“[Monday] morning, we received petitions from those seeking a referendum on the Atlanta Public Safety Training Center and have locked them away in a secure location until we receive further rulings from the 11th Circuit Court. State law and the City’s code have a clear and strict 60-day deadline for petition circulation. Specifically, the law commands that a ‘petition … shall not be accepted by the council for verification if more than 60 days have elapsed since the date the sponsor of the petition first obtained copies of the petition from the municipal clerk.’ The original petition was issued on June 21, making August 21 the original 60-day deadline for petition submission. The petitioners could have turned their petition in, on, or before, August 21, and indeed several times said they were going to do so but opted instead to take an additional three weeks to circulate their petition for signature,” said Webb.
Webb added, “Today, September 11, is 81 days after the date the sponsor of the petition first obtained copies of the petition from the municipal clerk, so the City is prohibited by state law from accepting the petition for verification, absent further guidance from the 11th Circuit. However, the City is willing to receive the signed petition pages into its custody, subject to the express understanding that such receipt does not constitute acceptance for verification, pending further rulings and guidance from the 11th Circuit. If and when the City receives guidance from the 11th Circuit to proceed with verifying the petitions, the Office of the Municipal Clerk will begin the process that was previously outlined. The City of Atlanta is committed to an open and transparent process that follows the letter of the law.”
City of Atlanta voting officials were expected to conduct a line-by-line review, a process voting advocates say is a “widely discredited tool of voter suppression.”
“That the city of Atlanta would use such a subjective and unreliable process is shameful and undermines the integrity of the city’s validation procedure,” more than two dozen voting rights organizations, including Fair Fight, wrote to city officials.
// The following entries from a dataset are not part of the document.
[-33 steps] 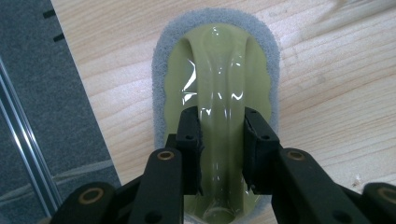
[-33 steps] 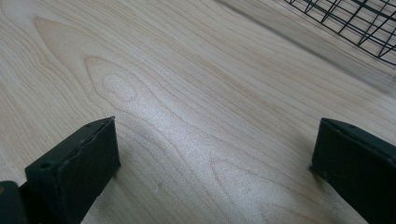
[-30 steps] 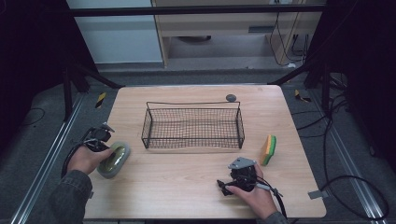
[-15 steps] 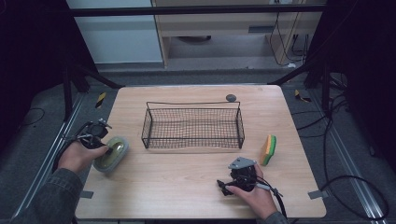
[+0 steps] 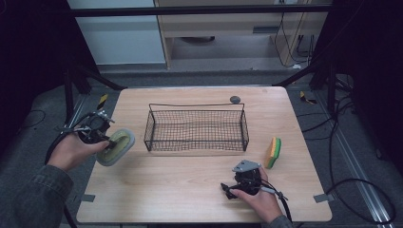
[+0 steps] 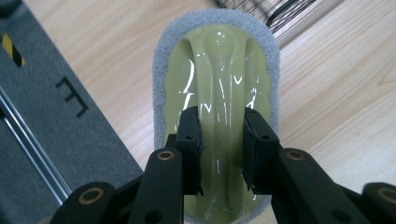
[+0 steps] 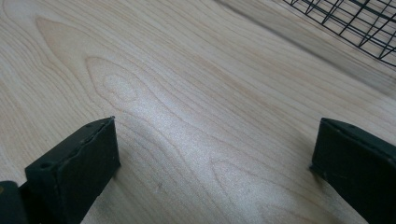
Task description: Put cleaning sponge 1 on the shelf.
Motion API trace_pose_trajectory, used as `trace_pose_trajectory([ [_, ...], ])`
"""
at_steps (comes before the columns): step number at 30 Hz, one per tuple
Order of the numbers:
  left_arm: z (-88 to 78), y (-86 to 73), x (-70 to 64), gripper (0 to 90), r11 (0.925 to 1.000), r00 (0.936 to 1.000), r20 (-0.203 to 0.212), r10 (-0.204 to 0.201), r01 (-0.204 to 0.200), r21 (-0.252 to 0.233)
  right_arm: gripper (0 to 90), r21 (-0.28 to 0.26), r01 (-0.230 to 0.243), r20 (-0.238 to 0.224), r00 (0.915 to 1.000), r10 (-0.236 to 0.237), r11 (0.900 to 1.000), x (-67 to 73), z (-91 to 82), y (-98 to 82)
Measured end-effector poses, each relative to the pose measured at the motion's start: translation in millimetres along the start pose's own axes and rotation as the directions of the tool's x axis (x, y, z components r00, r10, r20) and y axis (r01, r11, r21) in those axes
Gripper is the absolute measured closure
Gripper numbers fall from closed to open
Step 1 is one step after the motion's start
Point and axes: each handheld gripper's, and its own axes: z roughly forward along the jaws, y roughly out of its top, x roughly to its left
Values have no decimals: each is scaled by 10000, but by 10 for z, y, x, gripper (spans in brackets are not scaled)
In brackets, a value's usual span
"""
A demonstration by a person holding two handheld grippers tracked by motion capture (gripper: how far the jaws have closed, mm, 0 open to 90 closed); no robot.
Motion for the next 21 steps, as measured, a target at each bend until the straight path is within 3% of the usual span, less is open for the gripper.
trace_pose_trajectory([
  [1,0,0,0,708,10000,10000,0,0,0,0,8,0,0,0,10000,0,10000,0,0,0],
  [4,-111,164,-53,708,9967,9967,-114,809,-808,109,8,-12,14,-9,10000,-14,10000,-1,1,-1],
  [7,-157,244,-83,708,9945,9944,-100,1049,-1049,-12,8,-13,8,-8,10000,-8,10000,-1,0,-1],
  [13,-270,457,-180,708,9789,9790,-93,2038,-2039,-136,8,-31,13,-23,10000,-13,10000,-1,1,-3],
  [21,-286,656,-214,708,9630,9633,-133,2680,-2683,-246,8,-52,28,-26,10000,-28,10000,-3,3,-3],
])
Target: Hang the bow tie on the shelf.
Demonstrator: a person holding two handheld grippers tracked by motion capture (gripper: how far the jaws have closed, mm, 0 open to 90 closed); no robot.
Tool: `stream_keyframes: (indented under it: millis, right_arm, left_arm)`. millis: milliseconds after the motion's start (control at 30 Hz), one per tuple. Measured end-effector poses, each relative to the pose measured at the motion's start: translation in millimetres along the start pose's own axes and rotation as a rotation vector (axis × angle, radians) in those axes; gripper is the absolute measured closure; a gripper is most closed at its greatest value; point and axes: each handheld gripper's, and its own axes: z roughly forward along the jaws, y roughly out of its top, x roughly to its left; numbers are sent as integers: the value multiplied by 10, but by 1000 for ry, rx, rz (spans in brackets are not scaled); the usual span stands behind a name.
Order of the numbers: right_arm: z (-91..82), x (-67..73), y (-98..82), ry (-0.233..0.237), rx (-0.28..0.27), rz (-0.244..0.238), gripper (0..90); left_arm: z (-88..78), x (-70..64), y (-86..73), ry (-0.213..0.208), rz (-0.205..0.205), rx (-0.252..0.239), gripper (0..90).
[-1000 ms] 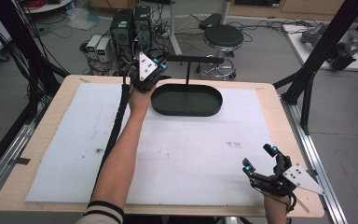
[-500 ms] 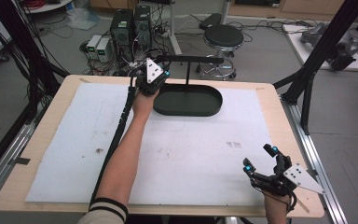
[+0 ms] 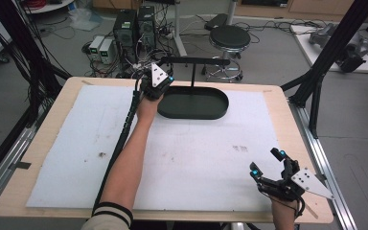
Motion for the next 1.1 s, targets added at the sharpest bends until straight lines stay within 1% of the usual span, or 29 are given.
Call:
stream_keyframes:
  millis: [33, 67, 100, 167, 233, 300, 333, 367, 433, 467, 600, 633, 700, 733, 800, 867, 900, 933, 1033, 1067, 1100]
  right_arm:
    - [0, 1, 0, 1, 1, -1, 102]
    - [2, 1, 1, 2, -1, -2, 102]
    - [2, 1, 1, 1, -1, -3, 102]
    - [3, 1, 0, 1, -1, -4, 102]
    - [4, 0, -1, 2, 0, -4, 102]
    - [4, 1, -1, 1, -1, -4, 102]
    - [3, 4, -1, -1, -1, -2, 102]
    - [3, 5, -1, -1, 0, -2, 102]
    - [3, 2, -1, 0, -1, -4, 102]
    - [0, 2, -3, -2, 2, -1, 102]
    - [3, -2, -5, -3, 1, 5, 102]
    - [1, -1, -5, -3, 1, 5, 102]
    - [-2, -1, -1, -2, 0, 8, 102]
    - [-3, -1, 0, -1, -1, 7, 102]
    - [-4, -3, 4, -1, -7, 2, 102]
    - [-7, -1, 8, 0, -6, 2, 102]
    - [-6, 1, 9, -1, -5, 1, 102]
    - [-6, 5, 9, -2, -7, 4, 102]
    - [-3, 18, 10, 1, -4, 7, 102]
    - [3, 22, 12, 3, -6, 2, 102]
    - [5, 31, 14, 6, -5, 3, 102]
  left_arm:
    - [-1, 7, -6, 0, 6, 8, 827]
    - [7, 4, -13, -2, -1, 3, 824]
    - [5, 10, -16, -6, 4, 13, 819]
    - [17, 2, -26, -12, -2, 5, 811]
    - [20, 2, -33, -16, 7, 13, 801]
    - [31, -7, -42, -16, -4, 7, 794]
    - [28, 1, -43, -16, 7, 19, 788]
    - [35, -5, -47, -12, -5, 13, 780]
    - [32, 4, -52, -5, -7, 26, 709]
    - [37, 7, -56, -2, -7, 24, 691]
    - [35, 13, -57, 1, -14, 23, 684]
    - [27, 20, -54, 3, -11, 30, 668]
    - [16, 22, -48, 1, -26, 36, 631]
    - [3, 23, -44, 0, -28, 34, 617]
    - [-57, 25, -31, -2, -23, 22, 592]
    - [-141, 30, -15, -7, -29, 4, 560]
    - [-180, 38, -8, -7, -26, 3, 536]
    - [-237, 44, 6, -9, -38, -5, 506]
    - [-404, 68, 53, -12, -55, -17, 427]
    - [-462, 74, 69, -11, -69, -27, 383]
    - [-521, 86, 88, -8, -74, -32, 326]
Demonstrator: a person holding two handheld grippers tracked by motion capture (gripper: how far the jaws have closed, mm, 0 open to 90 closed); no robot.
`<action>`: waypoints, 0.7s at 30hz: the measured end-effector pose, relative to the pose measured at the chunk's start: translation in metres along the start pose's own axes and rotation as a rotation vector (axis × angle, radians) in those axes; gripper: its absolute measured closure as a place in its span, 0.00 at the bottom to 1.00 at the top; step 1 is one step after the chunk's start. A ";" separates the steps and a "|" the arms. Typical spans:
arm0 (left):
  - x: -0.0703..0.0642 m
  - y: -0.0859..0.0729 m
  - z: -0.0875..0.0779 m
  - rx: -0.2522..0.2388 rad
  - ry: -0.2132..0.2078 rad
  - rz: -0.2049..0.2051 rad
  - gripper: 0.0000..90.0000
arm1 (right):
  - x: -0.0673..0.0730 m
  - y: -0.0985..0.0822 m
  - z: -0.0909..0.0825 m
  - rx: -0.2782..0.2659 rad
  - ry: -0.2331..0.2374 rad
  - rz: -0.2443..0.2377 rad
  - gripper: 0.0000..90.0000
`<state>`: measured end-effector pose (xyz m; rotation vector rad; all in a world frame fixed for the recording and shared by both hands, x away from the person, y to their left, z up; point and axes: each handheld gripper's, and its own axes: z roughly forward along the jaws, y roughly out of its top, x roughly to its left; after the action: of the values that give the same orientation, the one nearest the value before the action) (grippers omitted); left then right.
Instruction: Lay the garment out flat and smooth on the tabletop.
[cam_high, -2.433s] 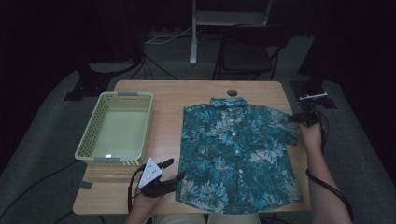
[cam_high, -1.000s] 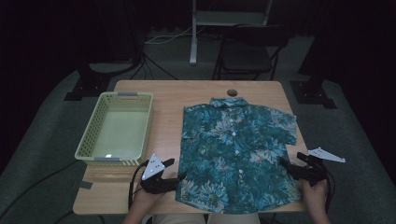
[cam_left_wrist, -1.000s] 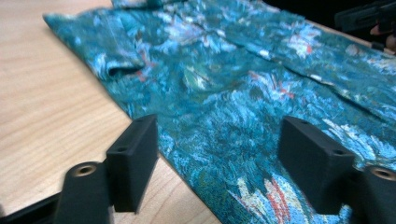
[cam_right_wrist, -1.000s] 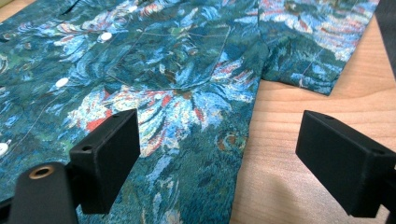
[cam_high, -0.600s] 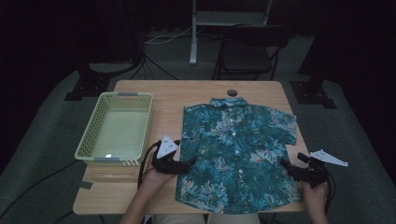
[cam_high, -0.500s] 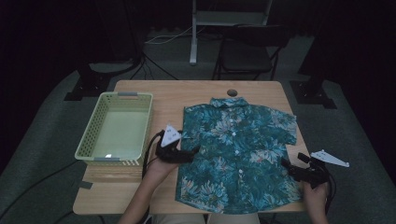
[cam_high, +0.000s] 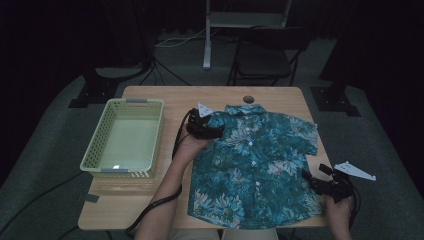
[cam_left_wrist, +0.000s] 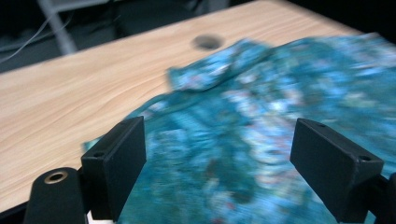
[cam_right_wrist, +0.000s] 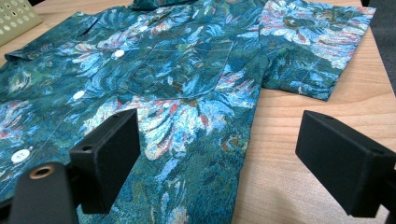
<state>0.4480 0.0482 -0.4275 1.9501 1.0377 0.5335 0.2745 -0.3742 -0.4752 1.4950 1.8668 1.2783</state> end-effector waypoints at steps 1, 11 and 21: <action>0.002 0.000 0.006 0.014 0.003 -0.009 0.22 | 0.000 0.000 0.000 -0.001 0.001 0.000 0.15; 0.006 -0.009 0.045 0.124 0.053 -0.037 0.33 | 0.000 0.000 0.001 0.000 0.003 0.003 0.15; 0.012 -0.018 0.053 0.178 0.100 -0.031 0.63 | 0.000 0.000 0.002 0.008 0.003 -0.004 0.15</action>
<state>0.4827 0.0379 -0.4720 2.0761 1.2126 0.5421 0.2761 -0.3731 -0.4759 1.4937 1.8773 1.2732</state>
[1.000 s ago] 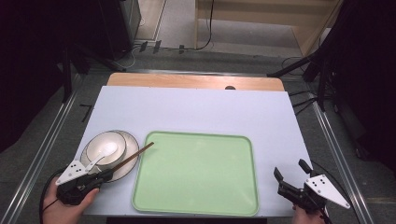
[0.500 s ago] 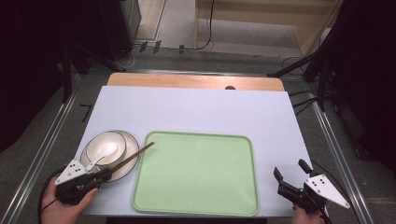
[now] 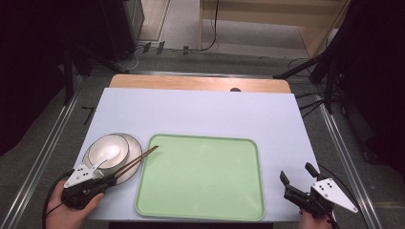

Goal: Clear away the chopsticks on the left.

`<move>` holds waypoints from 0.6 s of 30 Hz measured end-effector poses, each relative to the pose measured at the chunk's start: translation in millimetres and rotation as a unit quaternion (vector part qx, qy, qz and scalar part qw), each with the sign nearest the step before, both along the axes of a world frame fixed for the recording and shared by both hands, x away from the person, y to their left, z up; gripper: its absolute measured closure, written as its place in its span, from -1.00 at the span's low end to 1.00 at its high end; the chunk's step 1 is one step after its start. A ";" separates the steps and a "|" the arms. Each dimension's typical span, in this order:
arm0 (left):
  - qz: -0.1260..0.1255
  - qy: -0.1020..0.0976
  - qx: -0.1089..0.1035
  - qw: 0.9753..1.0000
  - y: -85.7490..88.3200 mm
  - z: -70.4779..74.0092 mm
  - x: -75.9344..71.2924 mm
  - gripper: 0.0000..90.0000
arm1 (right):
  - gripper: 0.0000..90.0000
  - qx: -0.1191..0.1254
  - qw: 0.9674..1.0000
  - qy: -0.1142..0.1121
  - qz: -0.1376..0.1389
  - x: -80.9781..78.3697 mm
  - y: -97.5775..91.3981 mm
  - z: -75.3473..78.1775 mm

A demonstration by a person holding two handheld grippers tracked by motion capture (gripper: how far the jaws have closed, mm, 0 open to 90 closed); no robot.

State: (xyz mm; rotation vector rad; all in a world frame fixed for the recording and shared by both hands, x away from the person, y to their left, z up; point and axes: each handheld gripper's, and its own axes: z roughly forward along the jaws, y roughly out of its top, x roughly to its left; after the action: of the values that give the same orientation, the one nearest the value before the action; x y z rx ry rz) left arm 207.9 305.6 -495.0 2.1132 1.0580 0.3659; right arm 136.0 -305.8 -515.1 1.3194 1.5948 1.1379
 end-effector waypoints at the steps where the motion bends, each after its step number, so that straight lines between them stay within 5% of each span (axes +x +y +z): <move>1: -0.002 0.001 0.000 1.000 0.3 0.0 0.0 0.81 | -0.72 0.001 1.000 0.001 0.000 0.0 0.1 0.0; 11: -0.009 0.000 -0.011 1.000 -2.3 3.2 -2.8 0.90 | -0.72 -0.001 1.000 -0.001 0.001 0.1 0.3 0.2; 18: -0.011 -0.019 -0.033 0.999 -17.5 12.6 -10.1 0.90 | -0.72 0.000 1.000 -0.001 0.000 0.3 0.4 0.1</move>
State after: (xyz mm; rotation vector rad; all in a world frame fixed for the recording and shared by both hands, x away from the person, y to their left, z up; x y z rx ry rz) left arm 197.8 288.1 -482.4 2.0496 1.0107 0.3543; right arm 136.3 -305.4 -515.0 1.3181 1.5942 1.1386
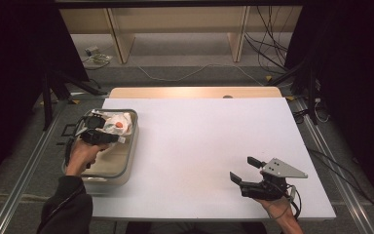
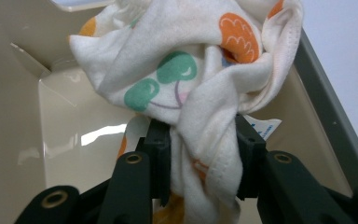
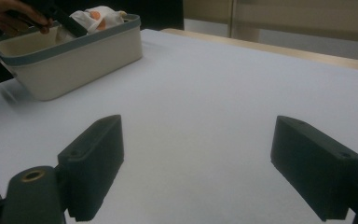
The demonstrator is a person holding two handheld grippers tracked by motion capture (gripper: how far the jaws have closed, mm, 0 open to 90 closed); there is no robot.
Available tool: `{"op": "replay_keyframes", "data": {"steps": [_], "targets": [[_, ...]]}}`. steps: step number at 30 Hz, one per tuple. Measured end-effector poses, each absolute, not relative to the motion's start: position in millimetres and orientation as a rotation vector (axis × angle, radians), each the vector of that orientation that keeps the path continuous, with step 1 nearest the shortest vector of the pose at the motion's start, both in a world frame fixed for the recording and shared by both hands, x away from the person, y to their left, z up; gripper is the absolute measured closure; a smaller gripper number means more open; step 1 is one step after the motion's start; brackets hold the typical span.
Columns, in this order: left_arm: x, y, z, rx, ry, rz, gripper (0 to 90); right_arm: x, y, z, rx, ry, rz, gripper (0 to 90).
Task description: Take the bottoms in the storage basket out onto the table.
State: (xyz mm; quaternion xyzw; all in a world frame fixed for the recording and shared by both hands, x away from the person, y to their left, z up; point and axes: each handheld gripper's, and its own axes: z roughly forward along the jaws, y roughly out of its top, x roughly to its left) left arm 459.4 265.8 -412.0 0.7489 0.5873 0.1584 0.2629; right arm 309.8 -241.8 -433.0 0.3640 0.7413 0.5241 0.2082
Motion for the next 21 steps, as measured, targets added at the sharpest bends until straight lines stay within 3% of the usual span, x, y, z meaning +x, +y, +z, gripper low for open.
{"op": "replay_keyframes", "data": {"steps": [21], "targets": [[450, 269, -388, 1.98, 1.529, 0.464, 65.1, 309, -242, -433, 1.02, 2.056, 1.454, 17.8]]}}
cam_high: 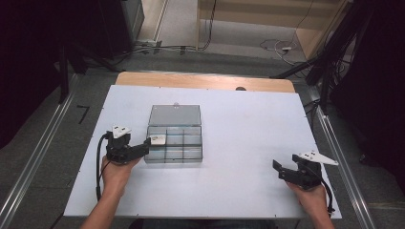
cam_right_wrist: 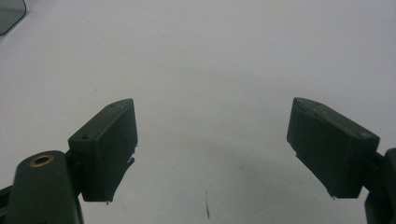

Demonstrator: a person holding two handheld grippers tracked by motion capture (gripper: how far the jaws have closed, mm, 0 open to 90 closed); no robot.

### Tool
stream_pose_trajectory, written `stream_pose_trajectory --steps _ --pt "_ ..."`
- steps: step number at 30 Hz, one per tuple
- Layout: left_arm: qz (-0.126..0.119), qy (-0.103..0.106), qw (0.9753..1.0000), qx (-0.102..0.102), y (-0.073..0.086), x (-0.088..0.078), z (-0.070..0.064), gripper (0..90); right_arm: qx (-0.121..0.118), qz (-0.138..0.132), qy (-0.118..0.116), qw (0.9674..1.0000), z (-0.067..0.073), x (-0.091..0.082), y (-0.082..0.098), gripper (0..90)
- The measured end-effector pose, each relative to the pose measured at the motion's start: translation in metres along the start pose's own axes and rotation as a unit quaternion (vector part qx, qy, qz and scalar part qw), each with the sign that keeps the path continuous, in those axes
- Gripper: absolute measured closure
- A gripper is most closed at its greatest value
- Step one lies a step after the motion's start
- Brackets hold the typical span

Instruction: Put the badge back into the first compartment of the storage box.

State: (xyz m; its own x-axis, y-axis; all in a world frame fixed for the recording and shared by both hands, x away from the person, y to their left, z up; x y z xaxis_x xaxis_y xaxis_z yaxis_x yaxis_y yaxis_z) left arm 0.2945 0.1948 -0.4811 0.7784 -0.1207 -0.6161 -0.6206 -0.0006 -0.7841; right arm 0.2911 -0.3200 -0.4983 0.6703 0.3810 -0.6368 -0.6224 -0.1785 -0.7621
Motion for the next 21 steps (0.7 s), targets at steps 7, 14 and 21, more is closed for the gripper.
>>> stream_pose_trajectory --steps 7,14,21 --pt "0.000 -0.001 1.0000 -0.002 0.0035 -0.0024 0.0041 23.4 0.000 -0.001 0.000 1.0000 -0.0002 -0.0001 0.0000 15.1" --pt "0.003 0.000 1.0000 -0.003 0.0073 -0.0033 0.0073 23.4 0.000 0.000 0.000 1.0000 0.0003 -0.0002 -0.0001 15.0" --pt "0.004 -0.001 1.0000 -0.001 0.0097 -0.0049 0.0086 23.4 -0.001 -0.001 -0.001 1.0000 -0.0001 -0.0004 -0.0001 15.1"
Point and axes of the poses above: each handheld gripper's, and its own axes: x roughly forward along the jaws, y roughly out of its underside, z roughly to its left, the point moved 3 cm from there along x, roughly forward along the jaws, and after that the axes turned 4 degrees about -y, right-handed, at the moved point
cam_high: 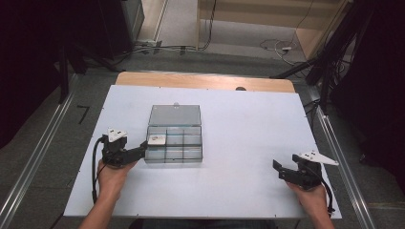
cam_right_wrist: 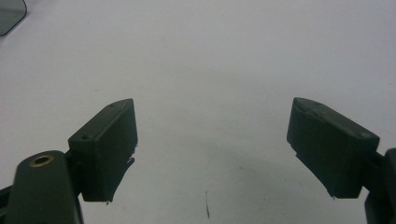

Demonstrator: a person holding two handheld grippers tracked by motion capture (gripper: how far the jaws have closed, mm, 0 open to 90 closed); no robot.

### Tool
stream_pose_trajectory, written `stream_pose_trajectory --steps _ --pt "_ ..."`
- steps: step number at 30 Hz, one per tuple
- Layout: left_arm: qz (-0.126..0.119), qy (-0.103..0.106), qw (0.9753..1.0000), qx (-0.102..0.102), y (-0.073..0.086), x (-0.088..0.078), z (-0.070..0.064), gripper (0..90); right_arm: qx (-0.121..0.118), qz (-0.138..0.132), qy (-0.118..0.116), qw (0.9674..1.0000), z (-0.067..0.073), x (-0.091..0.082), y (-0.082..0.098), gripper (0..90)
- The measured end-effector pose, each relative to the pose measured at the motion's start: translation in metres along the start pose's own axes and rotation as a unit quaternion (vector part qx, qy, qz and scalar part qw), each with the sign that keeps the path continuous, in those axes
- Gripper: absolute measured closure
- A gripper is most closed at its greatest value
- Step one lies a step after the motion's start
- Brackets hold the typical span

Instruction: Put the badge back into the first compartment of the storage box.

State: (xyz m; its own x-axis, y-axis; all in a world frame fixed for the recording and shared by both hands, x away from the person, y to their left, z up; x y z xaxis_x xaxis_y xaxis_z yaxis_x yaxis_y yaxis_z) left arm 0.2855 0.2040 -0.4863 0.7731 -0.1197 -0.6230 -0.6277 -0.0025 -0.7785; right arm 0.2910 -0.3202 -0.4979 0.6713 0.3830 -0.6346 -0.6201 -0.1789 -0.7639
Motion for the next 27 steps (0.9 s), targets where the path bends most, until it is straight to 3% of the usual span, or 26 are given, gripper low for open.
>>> stream_pose_trajectory --steps 27 --pt "0.014 -0.005 0.9999 -0.002 0.016 -0.008 0.009 22.3 0.001 -0.001 0.001 1.0000 0.000 0.000 -0.001 15.1"
Point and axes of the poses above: each handheld gripper's, and its own axes: x roughly forward along the jaws, y roughly out of its underside, z roughly to its left, the point moved 3 cm from there along x, roughly forward along the jaws, and after that the axes turned 4 degrees about -y, right-handed, at the moved point
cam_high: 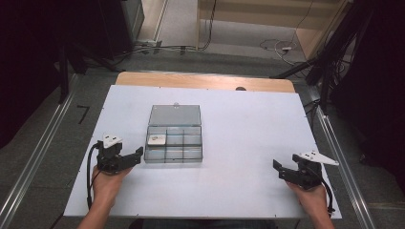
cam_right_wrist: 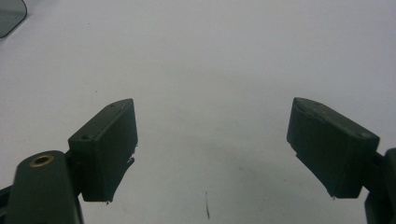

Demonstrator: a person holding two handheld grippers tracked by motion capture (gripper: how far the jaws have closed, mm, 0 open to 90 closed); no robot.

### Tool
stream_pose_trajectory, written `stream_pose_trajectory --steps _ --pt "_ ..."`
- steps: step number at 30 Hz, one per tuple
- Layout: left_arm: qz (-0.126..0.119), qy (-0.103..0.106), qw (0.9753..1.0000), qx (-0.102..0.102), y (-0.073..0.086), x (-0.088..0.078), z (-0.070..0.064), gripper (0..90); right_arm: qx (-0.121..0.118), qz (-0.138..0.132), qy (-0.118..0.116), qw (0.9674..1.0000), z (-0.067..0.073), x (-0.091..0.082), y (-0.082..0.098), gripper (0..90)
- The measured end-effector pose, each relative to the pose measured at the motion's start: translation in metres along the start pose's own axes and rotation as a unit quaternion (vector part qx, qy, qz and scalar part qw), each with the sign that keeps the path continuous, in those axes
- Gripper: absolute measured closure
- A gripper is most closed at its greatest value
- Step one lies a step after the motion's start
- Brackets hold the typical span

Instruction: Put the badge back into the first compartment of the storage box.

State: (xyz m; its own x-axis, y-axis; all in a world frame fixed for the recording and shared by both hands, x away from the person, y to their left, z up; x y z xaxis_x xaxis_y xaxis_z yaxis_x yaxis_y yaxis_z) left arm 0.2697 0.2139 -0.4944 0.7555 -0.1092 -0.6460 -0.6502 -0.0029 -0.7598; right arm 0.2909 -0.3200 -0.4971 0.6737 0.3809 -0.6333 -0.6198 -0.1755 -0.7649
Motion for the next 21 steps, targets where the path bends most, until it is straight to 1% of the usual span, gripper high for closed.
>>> stream_pose_trajectory --steps 8,13,21 --pt "-0.003 -0.002 1.0000 0.002 0.002 -0.005 0.002 22.2 0.001 0.001 0.000 1.0000 0.001 0.001 0.000 15.0" --pt "-0.004 -0.004 1.0000 0.000 0.004 -0.007 0.004 22.3 -0.002 0.001 -0.001 1.0000 0.001 0.001 0.000 15.0" --pt "-0.002 -0.007 1.0000 0.001 0.013 -0.010 0.006 22.3 -0.001 0.001 0.000 1.0000 0.001 0.000 0.000 15.1"
Point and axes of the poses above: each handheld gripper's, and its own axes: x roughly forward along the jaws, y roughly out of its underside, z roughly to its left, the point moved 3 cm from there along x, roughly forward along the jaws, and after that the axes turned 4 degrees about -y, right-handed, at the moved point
Last week, Georgia Attorney General Chris Carr issued RICO indictments for 61 protestors he referred to as “military anarchists.” By Frida, Sept. 8, all 61 had posted bond and had been released from jail.
The Atlanta Police Department training compound which will be built in unincorporated Dekalb County. has reportedly exceeded its original budget due to loss of private funders and increased expenses related to the widespread public opposition to the project.
Post 3 At-Large Council member Keisha Sean Waites released the following statement in support of a ballot referendum vote for the Public Safety Training Center:
“The actual taxpayer cost of the proposed facility will be closer to $67 million, which many constituents consider irresponsible and disrespectful. With the recent closure of WellStar, the City of Atlanta has only “one” level one trauma center! We can spend the $67 million of taxpayer’s money on affordable housing, resources for the unsheltered, infrastructure improvements, mental health services, health care for the uninsured, rental and mortgage assistance, including providing accommodation and salary increases for our first responders, and law enforcement officers. These resources directly impact the root causes of crime and poverty. I also empathize with the neighbors who live near the South River Forrest, as the proposed site will have an impact on them, as well as the men and women in law enforcement who put their lives on the line each day to protect our neighborhoods, significantly as crime is escalating nationally and in our city. Yet, we still have a long way to go to improve community-police relations. As a result, I will join in supporting my colleagues’ efforts or introduce legislation on Monday, September 18, calling to place the Public Safety Training Center on a referendum ballot vote for the November 2023 election.”